Ecco, in questa casa ci siamo trasferiti quando mia moglie era in dolce attesa per la prima volta. Correva il 2013. L’8 febbraio abbiamo preso definitivamente possesso dei nostri nuovi spazi. Una camera per noi, una per il pupo in arrivo (che poteva ospitarne due), un salone, una cucina, la cantina per i vini, il garage… e due bagni. Due. Uno grande per tutto il resto della famiglia, e poi quel bugigattolo che mi ha fatto scintillare gli occhi già la prima volta che l’ho visto.
Vedete, la razza umana si divide in due categorie: quelli che in bagno trascorrono un minuto, e in quel minuto espletano ogni necessità ivi comprese quelle di igiene intima (li chiameremo “i velocisti”) e quelli che sotto i venti minuti non lo considerano nemmeno “andare al bagno” e per i quali il soggiorno sulle ceramiche è un momento buono per coltivare hobby e passioni (li chiameremo “i riflessivi”).
Ecco, io sono un convinto riflessivo, per cui coltivavo tra me e me (mia moglie è una velocista, non avrebbe capito) grandi progetti per il bugigattolo. Pensavo, e non sto scherzando, di sistemarvi una di quelle moka elettriche, perché per un luogo di meditazione, il caffè “lento” prodotto dalla moka mi sembrava molto più adatto di uno di quelli sprint da cialda o capsula. Solo che i figli, in due anni, sono diventati tre (alla faccia della stanza per due). Francesco e Anna (in ordine di apparizione) sono nati che Alessandro non aveva nemmeno due anni.
Ora comincia la parte triste della storia, vi avviso. Ma come? Storia triste con tre nanetti, tra l’altro tutti belli e biondi, che girano per casa?

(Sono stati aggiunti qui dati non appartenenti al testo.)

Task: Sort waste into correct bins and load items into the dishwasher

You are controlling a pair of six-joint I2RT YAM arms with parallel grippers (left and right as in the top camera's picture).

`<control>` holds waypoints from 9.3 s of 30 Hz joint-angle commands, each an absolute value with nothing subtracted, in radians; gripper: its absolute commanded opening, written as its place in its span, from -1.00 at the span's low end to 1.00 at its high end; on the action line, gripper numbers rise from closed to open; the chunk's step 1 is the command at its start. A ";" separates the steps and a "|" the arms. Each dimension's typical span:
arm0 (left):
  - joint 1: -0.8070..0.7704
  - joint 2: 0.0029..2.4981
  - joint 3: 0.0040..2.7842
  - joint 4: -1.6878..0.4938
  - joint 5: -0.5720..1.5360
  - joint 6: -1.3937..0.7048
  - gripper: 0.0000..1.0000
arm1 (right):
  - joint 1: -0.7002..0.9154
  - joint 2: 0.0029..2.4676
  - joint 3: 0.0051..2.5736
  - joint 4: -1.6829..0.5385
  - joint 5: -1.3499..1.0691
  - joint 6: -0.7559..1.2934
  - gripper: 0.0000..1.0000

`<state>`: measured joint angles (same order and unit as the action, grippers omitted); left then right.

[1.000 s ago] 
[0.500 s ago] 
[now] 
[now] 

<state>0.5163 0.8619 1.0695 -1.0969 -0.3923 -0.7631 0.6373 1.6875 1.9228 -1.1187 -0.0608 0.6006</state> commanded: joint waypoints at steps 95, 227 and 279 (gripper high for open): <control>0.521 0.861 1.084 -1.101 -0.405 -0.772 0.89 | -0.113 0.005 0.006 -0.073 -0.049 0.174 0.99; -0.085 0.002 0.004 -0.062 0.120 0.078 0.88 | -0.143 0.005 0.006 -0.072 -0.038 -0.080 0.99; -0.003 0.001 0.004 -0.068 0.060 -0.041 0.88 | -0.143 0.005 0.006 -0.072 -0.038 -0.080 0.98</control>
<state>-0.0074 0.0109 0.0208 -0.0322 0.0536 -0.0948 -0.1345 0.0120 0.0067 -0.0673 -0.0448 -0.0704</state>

La tragedia inizia già prima di aprire la porta del mio amato bagno. Ex, anzi. Non ex amato, eh. E nemmeno ex bagno. Ex mio. Prima di tutto mi accerto che i tre nanetti siano impegnati in qualcosa che li appassiona. Disegno. Lego. Dvd. Dolci. Vale tutto, purché io li veda intenti e concentrati su altro da me. Allora mi avvicino alla porta con passo felpato, fischiettando indifferenza. Cerco di dissimulare persino nei pensieri: mi dico che non sto per entrare in bagno, talvolta dico ad alta voce che sto andando a comprare le sigarette (e non fumo). Perché “quelli” intercettano anche il pensiero, cosa credete? Solo dopo mi decido ad aprire la porta, senza fare il minimo rumore, i cardini li tengo sempre perfettamente oliati. Richiudo. Trattengo il respiro. Silenzio. Mi siedo. Silenzio. Ce l’ho fatta, penso. Allungo la mano verso il libro da bagno (è ancora lì, lo stesso dal 2013). Leggo un secondo.

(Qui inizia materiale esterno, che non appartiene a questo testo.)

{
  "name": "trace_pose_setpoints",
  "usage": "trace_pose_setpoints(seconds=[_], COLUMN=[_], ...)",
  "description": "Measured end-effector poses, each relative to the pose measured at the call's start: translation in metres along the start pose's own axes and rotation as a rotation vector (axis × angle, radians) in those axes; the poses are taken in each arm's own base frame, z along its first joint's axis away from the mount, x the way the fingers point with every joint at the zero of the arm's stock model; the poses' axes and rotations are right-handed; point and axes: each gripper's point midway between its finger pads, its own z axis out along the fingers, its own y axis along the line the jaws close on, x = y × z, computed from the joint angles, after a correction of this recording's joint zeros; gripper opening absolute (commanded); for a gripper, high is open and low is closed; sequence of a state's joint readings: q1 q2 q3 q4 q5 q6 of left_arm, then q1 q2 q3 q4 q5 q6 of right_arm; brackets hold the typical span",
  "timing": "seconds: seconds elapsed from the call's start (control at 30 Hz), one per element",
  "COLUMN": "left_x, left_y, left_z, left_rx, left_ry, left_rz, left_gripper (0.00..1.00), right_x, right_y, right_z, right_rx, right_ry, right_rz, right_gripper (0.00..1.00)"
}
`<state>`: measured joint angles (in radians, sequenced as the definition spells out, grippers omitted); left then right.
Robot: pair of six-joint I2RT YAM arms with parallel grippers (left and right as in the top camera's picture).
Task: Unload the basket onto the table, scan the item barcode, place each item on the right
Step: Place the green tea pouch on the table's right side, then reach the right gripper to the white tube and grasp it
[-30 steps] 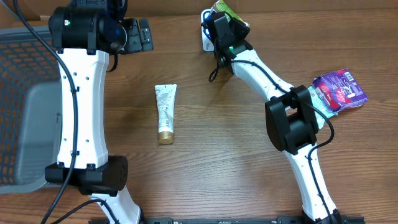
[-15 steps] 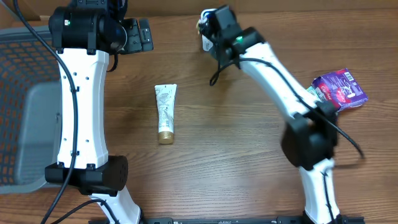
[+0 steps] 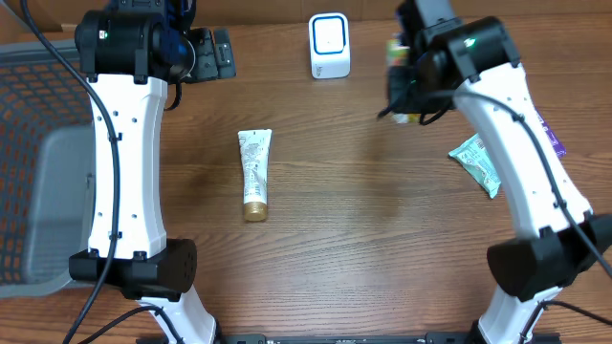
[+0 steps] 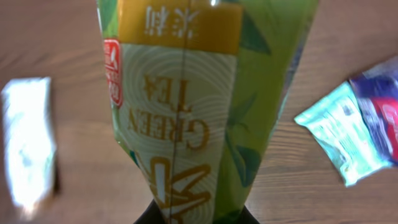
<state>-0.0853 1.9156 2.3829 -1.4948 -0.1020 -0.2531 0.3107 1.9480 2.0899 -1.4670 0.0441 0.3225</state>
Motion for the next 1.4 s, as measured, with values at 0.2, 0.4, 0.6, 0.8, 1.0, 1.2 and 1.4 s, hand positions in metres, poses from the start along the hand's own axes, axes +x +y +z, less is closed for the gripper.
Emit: trace_pose_setpoints(seconds=[0.2, 0.4, 0.6, 0.8, 1.0, 1.2, 1.4], left_x=[0.0, 0.0, 0.0, 0.0, 0.0, 0.0, 0.0], left_y=[0.0, 0.0, 0.0, 0.0, 0.0, 0.0, 0.0], left_z=[0.0, 0.0, 0.0, 0.0, 0.0, 0.0, 0.0], left_rx=[0.0, 0.0, 0.0, 0.0, 0.0, 0.0, 0.0], left_ry=[0.0, 0.0, 0.0, 0.0, 0.0, 0.0, 0.0], left_rz=[0.0, 0.0, 0.0, 0.0, 0.0, 0.0, 0.0], left_gripper=[1.0, 1.0, 1.0, 1.0, 1.0, 0.99, 1.0], right_x=[0.002, 0.023, 0.027, 0.038, 0.043, 0.015, 0.005], right_y=[-0.07, -0.128, -0.15, -0.141, -0.116, -0.076, 0.015], right_z=[0.08, 0.15, 0.177, 0.176, 0.13, 0.068, 0.054], right_rx=[0.09, 0.132, 0.126, 0.088, -0.01, -0.204, -0.475], right_ry=[0.068, 0.082, 0.033, 0.094, 0.24, 0.191, 0.134], right_rz=[0.287, 0.482, 0.532, 0.488, 0.432, 0.346, 0.118], right_gripper=[0.04, 0.06, 0.47, 0.68, 0.75, 1.0, 1.0])
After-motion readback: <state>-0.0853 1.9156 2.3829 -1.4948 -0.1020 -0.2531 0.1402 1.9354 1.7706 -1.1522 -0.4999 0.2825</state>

È in quel momento che si alza il primo urlo. Dodicimila decibel, approssimando per difetto.
«Papààààààààà». Seguito da altre due voci, poi il tramestio dei passi concitati, il tonfo di un bambino che cade, il pianto del bambino caduto, le botte sulla porta degli altri due (non esiste pietà nel crudele gioco della molestia al papà in bagno). Chiudo gli occhi. Ripongo il libro. Mi hanno trovato. Un secondo e la porta si aprirà, e tre nanetti biondi si presenteranno in bagno, trovandomi con i pantaloni alle caviglie e lo sguardo perso. Eppure li accoglierò con un sorriso, e comincerò a leggere la favola, a giocare con la macchinina, ad ammirare il disegno… a seconda del giorno. E dell’umore. Loro.
Evviva i papà, quindi. Soprattutto se costretti a rinunciare al loro status di “riflessivi”. Per amore.